I found it disturbingly interesting how quickly two 'team members' appeared at my side when I took out my smart phone with its camera to attempt a picture of the shirt and the label. They needn't have worried-I'm an idiot with this thing and probably five to eight years away from figuring out how to work the camera. I'd call one of our children but learning the phone part is even harder than the taking the picture part.
Still, some of us seemed to think if I were kept from having a visual to support my observations of fact, it isn't real and no one will believe me. Yeah, good luck with that.

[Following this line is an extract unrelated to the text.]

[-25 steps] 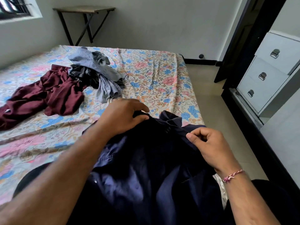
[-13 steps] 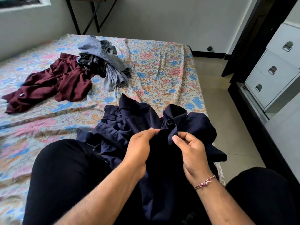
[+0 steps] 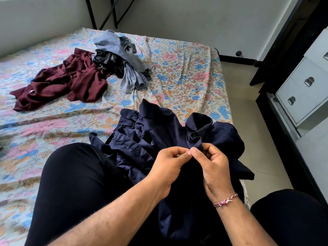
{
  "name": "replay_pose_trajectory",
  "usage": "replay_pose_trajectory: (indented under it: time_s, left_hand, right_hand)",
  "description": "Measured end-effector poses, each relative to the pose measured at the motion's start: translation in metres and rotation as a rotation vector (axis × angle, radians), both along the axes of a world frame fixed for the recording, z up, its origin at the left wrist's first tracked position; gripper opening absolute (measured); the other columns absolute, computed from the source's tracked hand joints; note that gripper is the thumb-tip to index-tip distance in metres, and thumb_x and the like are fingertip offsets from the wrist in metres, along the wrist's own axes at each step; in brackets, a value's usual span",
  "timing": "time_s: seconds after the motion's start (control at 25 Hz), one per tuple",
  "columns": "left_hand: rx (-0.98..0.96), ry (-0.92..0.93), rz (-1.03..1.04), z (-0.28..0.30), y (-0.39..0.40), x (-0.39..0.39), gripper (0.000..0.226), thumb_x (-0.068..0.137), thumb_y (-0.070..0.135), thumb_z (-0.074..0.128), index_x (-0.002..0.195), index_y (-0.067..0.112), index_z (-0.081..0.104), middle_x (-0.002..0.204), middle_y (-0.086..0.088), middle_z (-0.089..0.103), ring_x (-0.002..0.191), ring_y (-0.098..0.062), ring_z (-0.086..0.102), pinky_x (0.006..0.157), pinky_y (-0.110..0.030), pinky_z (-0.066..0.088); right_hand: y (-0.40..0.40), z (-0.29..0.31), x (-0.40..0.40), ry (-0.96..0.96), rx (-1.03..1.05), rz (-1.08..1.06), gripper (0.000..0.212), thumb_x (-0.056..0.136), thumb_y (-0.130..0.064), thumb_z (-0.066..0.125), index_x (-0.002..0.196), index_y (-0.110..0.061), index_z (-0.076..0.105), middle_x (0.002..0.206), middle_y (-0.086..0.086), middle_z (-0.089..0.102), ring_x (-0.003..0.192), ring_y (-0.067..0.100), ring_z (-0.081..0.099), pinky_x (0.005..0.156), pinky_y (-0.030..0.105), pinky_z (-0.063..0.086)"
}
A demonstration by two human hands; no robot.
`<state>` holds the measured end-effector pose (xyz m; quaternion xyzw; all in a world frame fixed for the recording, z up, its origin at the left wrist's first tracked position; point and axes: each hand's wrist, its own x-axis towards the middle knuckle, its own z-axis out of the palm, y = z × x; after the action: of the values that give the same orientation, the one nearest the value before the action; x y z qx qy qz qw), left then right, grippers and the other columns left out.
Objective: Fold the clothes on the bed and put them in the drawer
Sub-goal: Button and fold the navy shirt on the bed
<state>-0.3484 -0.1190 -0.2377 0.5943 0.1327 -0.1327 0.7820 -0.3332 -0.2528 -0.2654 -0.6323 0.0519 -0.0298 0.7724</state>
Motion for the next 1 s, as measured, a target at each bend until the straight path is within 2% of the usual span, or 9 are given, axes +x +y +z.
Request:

I think what was missing was the shirts on the team members should should have brown as that's always been the color of choice for the fascist fashionista.
It's not really important what we say anymore because in the last decade we have talked a torrent of words more often at, rather than to, one another but what we have done has gotten us more lost as we've surrendered to the dogs of war. I was thinking about the white tee-shirts I could buy to make myself feel better about an horrific moment in our country's history and how someone saw it as an opportunity to line their pocket which probably made them feel a lot better when I suddenly remembered Welles Crowther and his red bandanna.
When I came home, I learned I wasn't the only one who'd been thinking of him-so thanks to Elissa for sharing and taking the nasty off the edge of the afternoon and to a boatload of people at ESPN, who offered this vignette from Outside the Lines. It provided the two sentences we should have long since adopted as our collective mantra since that darkest of days a decade ago, "Everyone who can stand; stand now. If you can help others, do so."